The answer should hold only the lines from the one containing "We show a camera" through the one containing "table, I would be grateful." in the entries below, copied exactly, without pictures.

*** Exercise material

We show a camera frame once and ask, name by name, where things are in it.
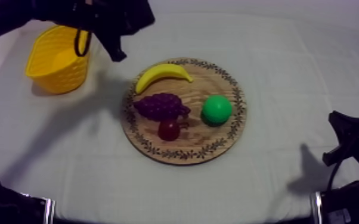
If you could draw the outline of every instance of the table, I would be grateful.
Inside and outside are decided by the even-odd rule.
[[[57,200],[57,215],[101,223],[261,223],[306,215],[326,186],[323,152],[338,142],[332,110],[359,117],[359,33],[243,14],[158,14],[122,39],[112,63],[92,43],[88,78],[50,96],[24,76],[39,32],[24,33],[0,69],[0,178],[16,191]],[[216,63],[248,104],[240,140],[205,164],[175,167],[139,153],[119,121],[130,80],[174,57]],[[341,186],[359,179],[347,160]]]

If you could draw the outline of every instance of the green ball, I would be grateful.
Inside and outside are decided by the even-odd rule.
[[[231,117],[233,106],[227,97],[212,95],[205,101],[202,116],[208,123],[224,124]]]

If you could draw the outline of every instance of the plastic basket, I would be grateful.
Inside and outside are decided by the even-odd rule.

******
*** Exercise material

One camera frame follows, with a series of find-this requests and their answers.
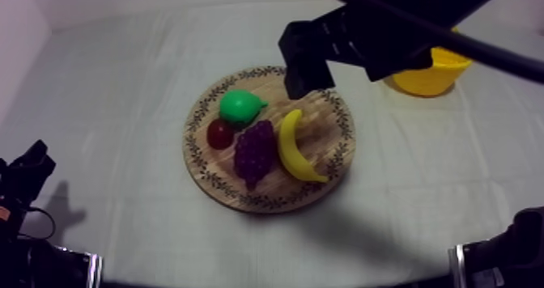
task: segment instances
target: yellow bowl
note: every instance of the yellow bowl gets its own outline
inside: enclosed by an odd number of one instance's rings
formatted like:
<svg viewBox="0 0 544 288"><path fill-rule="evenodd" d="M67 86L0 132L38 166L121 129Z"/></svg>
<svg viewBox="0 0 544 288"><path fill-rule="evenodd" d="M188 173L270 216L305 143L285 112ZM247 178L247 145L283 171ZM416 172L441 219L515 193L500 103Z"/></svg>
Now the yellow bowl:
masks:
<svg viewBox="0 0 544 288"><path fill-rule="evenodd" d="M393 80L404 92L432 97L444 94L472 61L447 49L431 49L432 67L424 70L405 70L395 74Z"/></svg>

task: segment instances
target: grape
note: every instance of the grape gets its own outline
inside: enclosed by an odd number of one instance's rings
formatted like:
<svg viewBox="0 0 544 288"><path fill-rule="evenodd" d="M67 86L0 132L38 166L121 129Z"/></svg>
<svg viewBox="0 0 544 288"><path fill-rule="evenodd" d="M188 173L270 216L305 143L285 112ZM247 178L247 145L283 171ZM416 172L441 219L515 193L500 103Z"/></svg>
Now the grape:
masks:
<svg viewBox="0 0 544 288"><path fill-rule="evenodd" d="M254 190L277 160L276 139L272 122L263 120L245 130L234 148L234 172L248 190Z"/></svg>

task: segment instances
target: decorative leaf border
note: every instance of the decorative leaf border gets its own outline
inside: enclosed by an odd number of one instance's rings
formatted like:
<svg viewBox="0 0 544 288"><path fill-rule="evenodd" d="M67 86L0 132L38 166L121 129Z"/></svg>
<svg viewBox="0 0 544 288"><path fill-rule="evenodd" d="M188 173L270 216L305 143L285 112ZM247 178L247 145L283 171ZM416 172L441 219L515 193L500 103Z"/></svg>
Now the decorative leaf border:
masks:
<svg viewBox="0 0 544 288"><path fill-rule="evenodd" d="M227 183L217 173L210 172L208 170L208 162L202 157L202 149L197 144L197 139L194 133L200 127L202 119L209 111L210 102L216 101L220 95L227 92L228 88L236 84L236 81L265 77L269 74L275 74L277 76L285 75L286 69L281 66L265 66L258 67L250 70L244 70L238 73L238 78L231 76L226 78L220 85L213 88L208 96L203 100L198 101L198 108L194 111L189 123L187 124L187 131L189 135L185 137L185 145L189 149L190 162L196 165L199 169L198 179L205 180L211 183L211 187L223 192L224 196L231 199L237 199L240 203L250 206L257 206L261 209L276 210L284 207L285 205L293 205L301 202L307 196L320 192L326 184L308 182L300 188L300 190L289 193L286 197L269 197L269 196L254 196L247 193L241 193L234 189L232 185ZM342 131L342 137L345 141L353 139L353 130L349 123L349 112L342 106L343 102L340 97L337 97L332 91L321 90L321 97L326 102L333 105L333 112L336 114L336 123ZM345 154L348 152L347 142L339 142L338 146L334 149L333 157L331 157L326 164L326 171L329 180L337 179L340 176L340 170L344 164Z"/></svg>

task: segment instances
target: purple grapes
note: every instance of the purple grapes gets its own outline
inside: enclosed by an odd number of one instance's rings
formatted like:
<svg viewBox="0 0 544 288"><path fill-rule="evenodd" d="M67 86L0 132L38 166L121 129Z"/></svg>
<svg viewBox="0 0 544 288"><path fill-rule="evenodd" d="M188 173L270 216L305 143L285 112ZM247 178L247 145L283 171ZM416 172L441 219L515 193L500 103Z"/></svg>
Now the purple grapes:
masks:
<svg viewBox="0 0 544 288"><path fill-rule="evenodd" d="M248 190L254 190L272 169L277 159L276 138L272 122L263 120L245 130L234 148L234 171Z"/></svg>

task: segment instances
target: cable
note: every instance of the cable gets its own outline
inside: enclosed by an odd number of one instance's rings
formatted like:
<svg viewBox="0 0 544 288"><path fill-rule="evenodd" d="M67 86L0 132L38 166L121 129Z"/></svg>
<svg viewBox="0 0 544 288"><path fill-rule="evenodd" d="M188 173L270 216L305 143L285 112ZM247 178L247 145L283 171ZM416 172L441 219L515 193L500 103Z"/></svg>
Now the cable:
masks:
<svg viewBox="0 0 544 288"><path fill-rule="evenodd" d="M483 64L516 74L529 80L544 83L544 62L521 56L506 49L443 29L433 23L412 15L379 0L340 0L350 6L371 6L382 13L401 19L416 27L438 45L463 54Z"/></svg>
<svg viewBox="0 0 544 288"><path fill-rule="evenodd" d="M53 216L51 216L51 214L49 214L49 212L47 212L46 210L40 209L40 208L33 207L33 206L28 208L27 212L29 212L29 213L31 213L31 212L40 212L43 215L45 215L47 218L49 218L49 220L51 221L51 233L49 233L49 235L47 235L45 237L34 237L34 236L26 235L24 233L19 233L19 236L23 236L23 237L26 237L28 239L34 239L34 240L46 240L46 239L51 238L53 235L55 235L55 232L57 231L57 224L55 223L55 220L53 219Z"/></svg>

******

_Written response_.
We show a camera frame once and ask, name by name, where things are in it.
If you could draw the outline of every instance of the table, I would be grateful.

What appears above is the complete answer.